Theoretical investigations on electronic spectra and the redox-switchable second-order nonlinear optical responses of rhodium(I)-9,10-phenanthrenediimine complexes

Abstract

The redox-switchable second-order nonlinear optical (NLO) properties of a series of Rh(I) complexes have been studied based on density functional theory (DFT) calculations. The analysis of the electronic structure shows that the Rh(I) ion acts as the oxidation center in a one-electron-oxidized process, while both the Rh(I) ion and the 9,10-phenanthrenediimine (phdi) ligand act as reduction centers in a one-electron-reduced process. Different redox centers lead to different charge-transfer (CT) features, which alter the static first hyperpolarizabilities of the neutral complexes. Our DFT calculations indicated that these complexes show large second-order NLO responses and that the redox process can significantly enhance these NLO responses. For complexes 2 and 3, the β tot values of the one-electron-reduced species 2 − and the one-electron-oxidized species 3 + are ∼10.0 and ∼8.5 times larger, respectively, than those of the corresponding neutral complexes.

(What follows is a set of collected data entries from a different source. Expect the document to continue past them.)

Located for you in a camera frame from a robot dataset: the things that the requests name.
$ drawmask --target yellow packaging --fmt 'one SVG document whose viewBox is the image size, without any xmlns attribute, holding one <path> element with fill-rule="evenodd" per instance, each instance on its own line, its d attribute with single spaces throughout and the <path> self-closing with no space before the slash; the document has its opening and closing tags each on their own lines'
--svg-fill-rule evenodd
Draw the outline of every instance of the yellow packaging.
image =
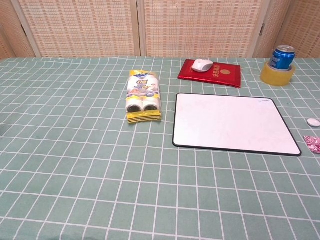
<svg viewBox="0 0 320 240">
<path fill-rule="evenodd" d="M 128 123 L 161 120 L 159 80 L 155 73 L 131 70 L 125 99 Z"/>
<path fill-rule="evenodd" d="M 260 79 L 272 86 L 285 86 L 290 82 L 295 71 L 296 67 L 293 64 L 290 66 L 289 71 L 277 71 L 269 66 L 269 62 L 265 62 Z"/>
</svg>

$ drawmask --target yellow tape roll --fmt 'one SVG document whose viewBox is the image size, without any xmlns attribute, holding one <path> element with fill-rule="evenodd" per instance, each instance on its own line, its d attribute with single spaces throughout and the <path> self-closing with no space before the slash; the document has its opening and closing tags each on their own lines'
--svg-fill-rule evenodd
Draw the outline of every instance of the yellow tape roll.
<svg viewBox="0 0 320 240">
<path fill-rule="evenodd" d="M 296 67 L 292 64 L 290 66 L 289 71 L 277 71 L 271 68 L 268 64 L 269 62 L 265 62 L 260 79 L 266 84 L 272 86 L 285 86 L 290 82 L 291 77 L 296 71 Z"/>
</svg>

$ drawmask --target can lid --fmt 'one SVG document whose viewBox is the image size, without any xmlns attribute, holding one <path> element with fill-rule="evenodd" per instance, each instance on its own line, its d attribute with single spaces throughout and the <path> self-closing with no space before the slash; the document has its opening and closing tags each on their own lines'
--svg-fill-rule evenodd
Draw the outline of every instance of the can lid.
<svg viewBox="0 0 320 240">
<path fill-rule="evenodd" d="M 296 51 L 293 46 L 289 45 L 279 45 L 276 49 L 285 53 L 294 53 Z"/>
</svg>

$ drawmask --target pink wrapper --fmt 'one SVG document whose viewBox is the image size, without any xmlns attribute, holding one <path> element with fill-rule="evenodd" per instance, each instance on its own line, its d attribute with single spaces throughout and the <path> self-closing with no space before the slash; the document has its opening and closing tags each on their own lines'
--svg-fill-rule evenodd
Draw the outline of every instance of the pink wrapper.
<svg viewBox="0 0 320 240">
<path fill-rule="evenodd" d="M 320 137 L 304 136 L 303 138 L 311 152 L 320 154 Z"/>
</svg>

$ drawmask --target black border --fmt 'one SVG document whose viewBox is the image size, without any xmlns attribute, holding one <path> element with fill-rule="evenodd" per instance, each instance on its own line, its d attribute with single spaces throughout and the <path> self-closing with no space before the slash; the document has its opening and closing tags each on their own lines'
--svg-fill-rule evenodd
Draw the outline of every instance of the black border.
<svg viewBox="0 0 320 240">
<path fill-rule="evenodd" d="M 175 126 L 176 126 L 176 114 L 177 114 L 177 101 L 178 101 L 178 95 L 179 94 L 188 94 L 188 95 L 208 95 L 208 96 L 222 96 L 222 97 L 237 97 L 237 98 L 254 98 L 254 99 L 269 99 L 273 102 L 275 108 L 277 109 L 279 115 L 282 118 L 282 121 L 284 122 L 286 128 L 288 129 L 293 141 L 295 142 L 295 145 L 299 149 L 298 154 L 289 154 L 289 153 L 280 153 L 280 152 L 268 152 L 268 151 L 251 151 L 251 150 L 239 150 L 239 149 L 229 149 L 229 148 L 214 148 L 214 147 L 203 147 L 203 146 L 188 146 L 188 145 L 178 145 L 175 144 L 174 139 L 175 139 Z M 182 147 L 182 148 L 192 148 L 192 149 L 207 149 L 207 150 L 219 150 L 219 151 L 231 151 L 231 152 L 240 152 L 240 153 L 252 153 L 252 154 L 268 154 L 268 155 L 280 155 L 280 156 L 291 156 L 291 157 L 300 157 L 302 152 L 297 144 L 297 141 L 295 140 L 294 136 L 292 135 L 286 121 L 282 117 L 277 105 L 275 104 L 274 100 L 269 98 L 269 97 L 259 97 L 259 96 L 235 96 L 235 95 L 217 95 L 217 94 L 199 94 L 199 93 L 184 93 L 184 92 L 179 92 L 175 96 L 175 109 L 174 109 L 174 122 L 173 122 L 173 133 L 172 133 L 172 144 L 176 147 Z"/>
</svg>

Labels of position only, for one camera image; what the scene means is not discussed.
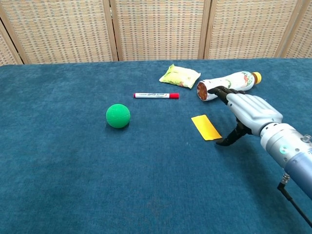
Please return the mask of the right silver and black robot hand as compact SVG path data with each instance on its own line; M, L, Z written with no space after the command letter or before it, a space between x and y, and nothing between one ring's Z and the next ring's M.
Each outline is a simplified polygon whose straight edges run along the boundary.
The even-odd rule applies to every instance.
M219 97L235 115L237 122L226 138L216 142L219 146L230 146L246 134L258 137L267 125L282 122L282 114L258 96L224 86L212 88L208 93Z

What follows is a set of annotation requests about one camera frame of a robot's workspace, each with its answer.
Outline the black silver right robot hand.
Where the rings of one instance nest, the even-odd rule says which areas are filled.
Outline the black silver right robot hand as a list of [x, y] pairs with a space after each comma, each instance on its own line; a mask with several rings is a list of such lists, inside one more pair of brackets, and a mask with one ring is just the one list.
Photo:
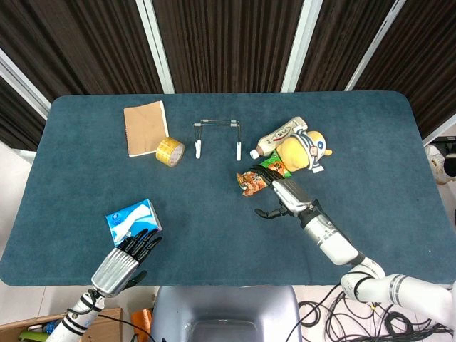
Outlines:
[[254, 212], [260, 217], [274, 219], [287, 214], [298, 217], [302, 212], [316, 207], [307, 193], [289, 177], [285, 178], [279, 172], [261, 165], [253, 165], [249, 170], [260, 176], [279, 198], [280, 208], [278, 209], [270, 212], [255, 209]]

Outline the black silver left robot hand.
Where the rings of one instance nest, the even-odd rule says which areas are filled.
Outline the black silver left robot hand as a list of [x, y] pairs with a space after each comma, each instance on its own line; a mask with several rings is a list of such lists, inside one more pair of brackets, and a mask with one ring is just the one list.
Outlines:
[[162, 236], [155, 236], [159, 232], [159, 229], [143, 229], [114, 247], [92, 276], [93, 289], [105, 298], [112, 298], [138, 285], [147, 276], [147, 271], [135, 272], [162, 241]]

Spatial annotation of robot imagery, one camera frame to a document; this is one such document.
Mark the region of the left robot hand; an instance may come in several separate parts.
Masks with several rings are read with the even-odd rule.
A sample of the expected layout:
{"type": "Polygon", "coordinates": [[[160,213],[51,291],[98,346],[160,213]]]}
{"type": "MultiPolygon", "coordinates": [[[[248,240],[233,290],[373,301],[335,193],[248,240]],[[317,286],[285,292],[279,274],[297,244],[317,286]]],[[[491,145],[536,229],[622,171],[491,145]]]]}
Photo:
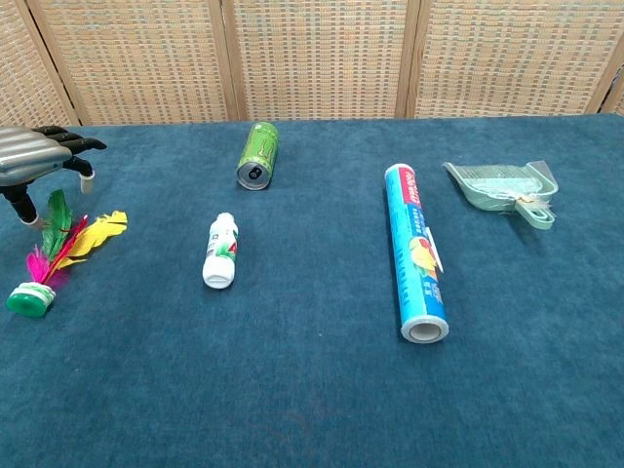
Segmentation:
{"type": "Polygon", "coordinates": [[[95,171],[78,155],[87,150],[104,150],[102,141],[83,137],[59,126],[1,128],[1,195],[11,204],[20,221],[40,228],[43,221],[28,195],[28,185],[60,169],[80,177],[81,192],[93,191],[95,171]]]}

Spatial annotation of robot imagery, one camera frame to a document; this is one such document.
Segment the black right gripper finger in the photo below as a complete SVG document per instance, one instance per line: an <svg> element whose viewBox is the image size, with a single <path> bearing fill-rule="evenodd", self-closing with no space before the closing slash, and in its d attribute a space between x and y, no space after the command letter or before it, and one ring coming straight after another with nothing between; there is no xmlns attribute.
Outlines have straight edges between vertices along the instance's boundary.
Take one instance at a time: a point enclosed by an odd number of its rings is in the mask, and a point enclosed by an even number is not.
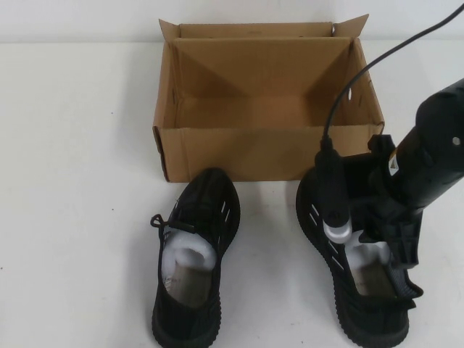
<svg viewBox="0 0 464 348"><path fill-rule="evenodd" d="M418 245L423 213L409 215L393 223L394 267L412 269L419 264Z"/></svg>
<svg viewBox="0 0 464 348"><path fill-rule="evenodd" d="M362 232L358 237L358 241L361 244L374 245L377 243L385 242L381 235L378 226L372 219L364 219L362 221Z"/></svg>

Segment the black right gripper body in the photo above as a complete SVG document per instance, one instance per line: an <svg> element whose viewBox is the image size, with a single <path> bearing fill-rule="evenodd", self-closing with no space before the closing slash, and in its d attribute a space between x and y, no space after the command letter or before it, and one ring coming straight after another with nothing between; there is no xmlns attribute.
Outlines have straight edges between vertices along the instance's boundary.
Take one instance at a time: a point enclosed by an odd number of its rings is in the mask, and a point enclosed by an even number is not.
<svg viewBox="0 0 464 348"><path fill-rule="evenodd" d="M409 133L398 146L374 135L369 152L344 160L355 231L419 232L435 200L435 140Z"/></svg>

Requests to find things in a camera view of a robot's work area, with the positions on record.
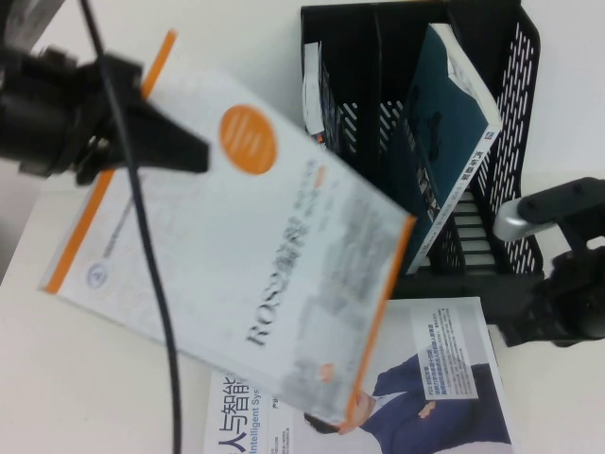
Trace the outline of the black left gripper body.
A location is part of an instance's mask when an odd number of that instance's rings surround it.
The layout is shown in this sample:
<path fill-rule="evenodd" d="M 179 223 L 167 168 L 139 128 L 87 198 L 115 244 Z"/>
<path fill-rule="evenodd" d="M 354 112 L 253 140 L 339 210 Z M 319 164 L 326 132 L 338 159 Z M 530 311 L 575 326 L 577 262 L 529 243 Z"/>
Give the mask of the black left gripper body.
<path fill-rule="evenodd" d="M 26 156 L 21 172 L 48 178 L 70 171 L 77 185 L 89 185 L 107 169 L 107 151 L 99 143 L 111 123 L 109 104 L 97 61 L 79 65 L 66 53 L 48 48 L 25 55 L 21 76 L 26 80 Z"/>

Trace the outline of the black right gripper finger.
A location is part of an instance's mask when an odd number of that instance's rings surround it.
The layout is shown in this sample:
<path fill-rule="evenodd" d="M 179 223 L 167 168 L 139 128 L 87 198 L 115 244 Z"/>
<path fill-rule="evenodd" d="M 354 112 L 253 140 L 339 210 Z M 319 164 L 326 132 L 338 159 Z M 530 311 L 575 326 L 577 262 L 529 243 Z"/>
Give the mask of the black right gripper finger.
<path fill-rule="evenodd" d="M 549 302 L 539 287 L 505 290 L 495 303 L 494 317 L 509 347 L 549 341 Z"/>

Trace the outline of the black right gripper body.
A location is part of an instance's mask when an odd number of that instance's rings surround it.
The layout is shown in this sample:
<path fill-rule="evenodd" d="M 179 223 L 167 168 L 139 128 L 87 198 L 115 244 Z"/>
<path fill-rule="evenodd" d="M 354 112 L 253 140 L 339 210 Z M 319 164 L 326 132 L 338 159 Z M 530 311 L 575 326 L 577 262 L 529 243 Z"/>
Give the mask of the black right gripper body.
<path fill-rule="evenodd" d="M 552 260 L 552 272 L 532 291 L 534 341 L 577 344 L 604 339 L 604 248 L 579 235 L 565 237 L 569 251 Z"/>

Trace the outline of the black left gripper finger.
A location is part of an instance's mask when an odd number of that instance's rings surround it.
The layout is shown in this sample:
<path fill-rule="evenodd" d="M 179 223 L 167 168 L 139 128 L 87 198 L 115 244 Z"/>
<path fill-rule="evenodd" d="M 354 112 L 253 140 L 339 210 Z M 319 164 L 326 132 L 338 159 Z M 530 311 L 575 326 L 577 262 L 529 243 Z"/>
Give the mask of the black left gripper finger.
<path fill-rule="evenodd" d="M 106 64 L 138 165 L 206 172 L 210 164 L 209 143 L 177 125 L 144 98 L 142 66 L 118 57 L 108 57 Z"/>

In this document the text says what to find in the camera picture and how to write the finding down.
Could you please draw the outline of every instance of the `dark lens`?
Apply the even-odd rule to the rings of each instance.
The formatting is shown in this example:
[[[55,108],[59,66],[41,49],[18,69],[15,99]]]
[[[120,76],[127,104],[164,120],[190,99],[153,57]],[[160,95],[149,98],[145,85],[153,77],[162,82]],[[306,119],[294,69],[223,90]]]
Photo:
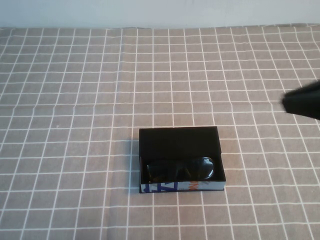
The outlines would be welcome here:
[[[150,182],[203,181],[214,175],[210,157],[184,160],[157,160],[147,165]]]
[[[199,157],[186,161],[186,168],[193,181],[202,181],[214,175],[214,161],[210,157]]]

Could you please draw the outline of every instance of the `black box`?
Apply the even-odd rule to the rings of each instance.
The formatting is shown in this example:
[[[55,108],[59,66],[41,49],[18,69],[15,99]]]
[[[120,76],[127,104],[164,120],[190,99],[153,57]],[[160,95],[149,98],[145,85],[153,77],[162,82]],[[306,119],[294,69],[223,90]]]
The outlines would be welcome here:
[[[209,157],[214,160],[214,174],[206,181],[152,183],[149,180],[147,165],[151,161],[198,157]],[[139,130],[139,161],[140,193],[221,191],[226,185],[216,126],[141,128]]]

Therefore, complexes 2 and 3 are promising candidates for redox-switchable NLO molecular materials. The large NLO responses of the oxidized species are mainly related to ligand-to-ligand charge-transfer (LLCT) transitions when combined with intraligand charge-transfer (ILCT) transitions, while the results for the reduced species are strongly associated with metal-to-ligand charge-transfer (MLCT) transitions.